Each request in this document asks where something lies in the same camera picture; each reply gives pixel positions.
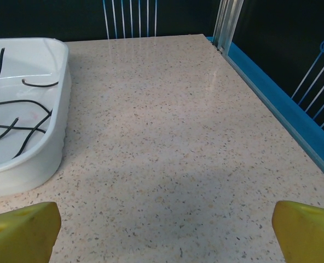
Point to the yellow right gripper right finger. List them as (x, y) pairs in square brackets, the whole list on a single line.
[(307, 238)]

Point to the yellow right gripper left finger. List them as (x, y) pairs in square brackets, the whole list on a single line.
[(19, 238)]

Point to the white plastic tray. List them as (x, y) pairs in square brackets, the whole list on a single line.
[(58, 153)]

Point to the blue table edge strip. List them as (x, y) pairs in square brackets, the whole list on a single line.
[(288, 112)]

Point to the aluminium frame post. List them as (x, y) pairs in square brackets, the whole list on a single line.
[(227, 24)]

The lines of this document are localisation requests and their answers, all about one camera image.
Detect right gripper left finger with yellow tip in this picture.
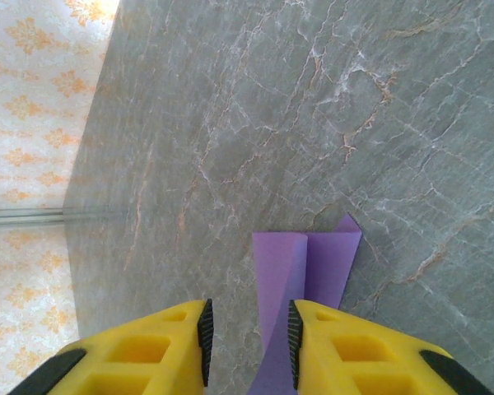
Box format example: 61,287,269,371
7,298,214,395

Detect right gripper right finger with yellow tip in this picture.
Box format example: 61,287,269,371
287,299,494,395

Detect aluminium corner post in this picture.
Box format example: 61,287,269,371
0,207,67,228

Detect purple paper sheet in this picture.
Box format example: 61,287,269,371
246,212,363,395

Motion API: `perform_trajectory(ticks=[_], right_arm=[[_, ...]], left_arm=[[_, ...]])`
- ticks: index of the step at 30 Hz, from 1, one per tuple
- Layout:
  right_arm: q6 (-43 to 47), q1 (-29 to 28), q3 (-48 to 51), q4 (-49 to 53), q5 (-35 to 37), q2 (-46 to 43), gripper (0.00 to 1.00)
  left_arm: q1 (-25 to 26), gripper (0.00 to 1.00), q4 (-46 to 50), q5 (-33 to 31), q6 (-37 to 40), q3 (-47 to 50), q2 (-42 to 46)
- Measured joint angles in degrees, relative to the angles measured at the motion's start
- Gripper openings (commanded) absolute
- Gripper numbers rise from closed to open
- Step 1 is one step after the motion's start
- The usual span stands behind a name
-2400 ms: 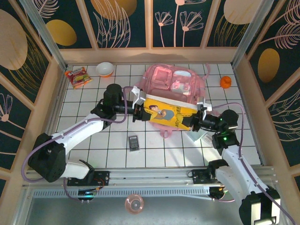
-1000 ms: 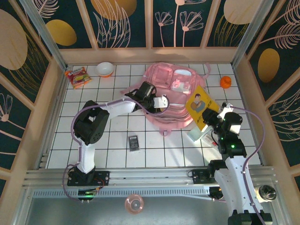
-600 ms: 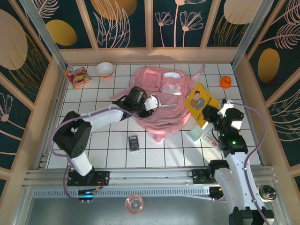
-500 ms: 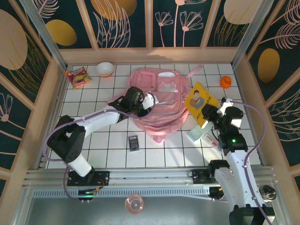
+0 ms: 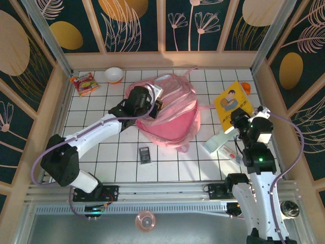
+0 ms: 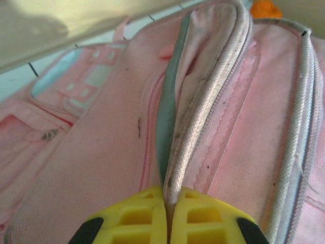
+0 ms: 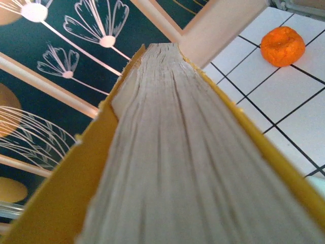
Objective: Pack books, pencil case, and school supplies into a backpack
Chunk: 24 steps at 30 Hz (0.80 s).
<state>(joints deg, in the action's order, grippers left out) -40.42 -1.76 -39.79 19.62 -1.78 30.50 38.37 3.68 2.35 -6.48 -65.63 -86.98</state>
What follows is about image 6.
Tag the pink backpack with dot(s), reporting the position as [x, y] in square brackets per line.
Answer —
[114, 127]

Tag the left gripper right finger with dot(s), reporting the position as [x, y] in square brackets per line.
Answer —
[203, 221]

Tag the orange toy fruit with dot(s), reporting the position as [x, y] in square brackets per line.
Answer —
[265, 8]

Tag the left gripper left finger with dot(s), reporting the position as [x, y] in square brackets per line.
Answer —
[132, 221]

________________________________________

Exercise details.
Please find every line in the records above that holds the word "with" and copy it.

Result of this task.
Detect right gripper left finger with yellow tip in this picture.
Detect right gripper right finger with yellow tip in this picture.
Tag the pink backpack with dot(s), reporting the position as [x, y] in square brackets per line.
Tag the left gripper right finger with dot(s), reporting the position as [x, y] in square brackets per line.
Tag the orange toy fruit with dot(s), reporting the position as [x, y] in square brackets per line.
Tag the left gripper left finger with dot(s), reporting the position as [x, y] in square brackets per line.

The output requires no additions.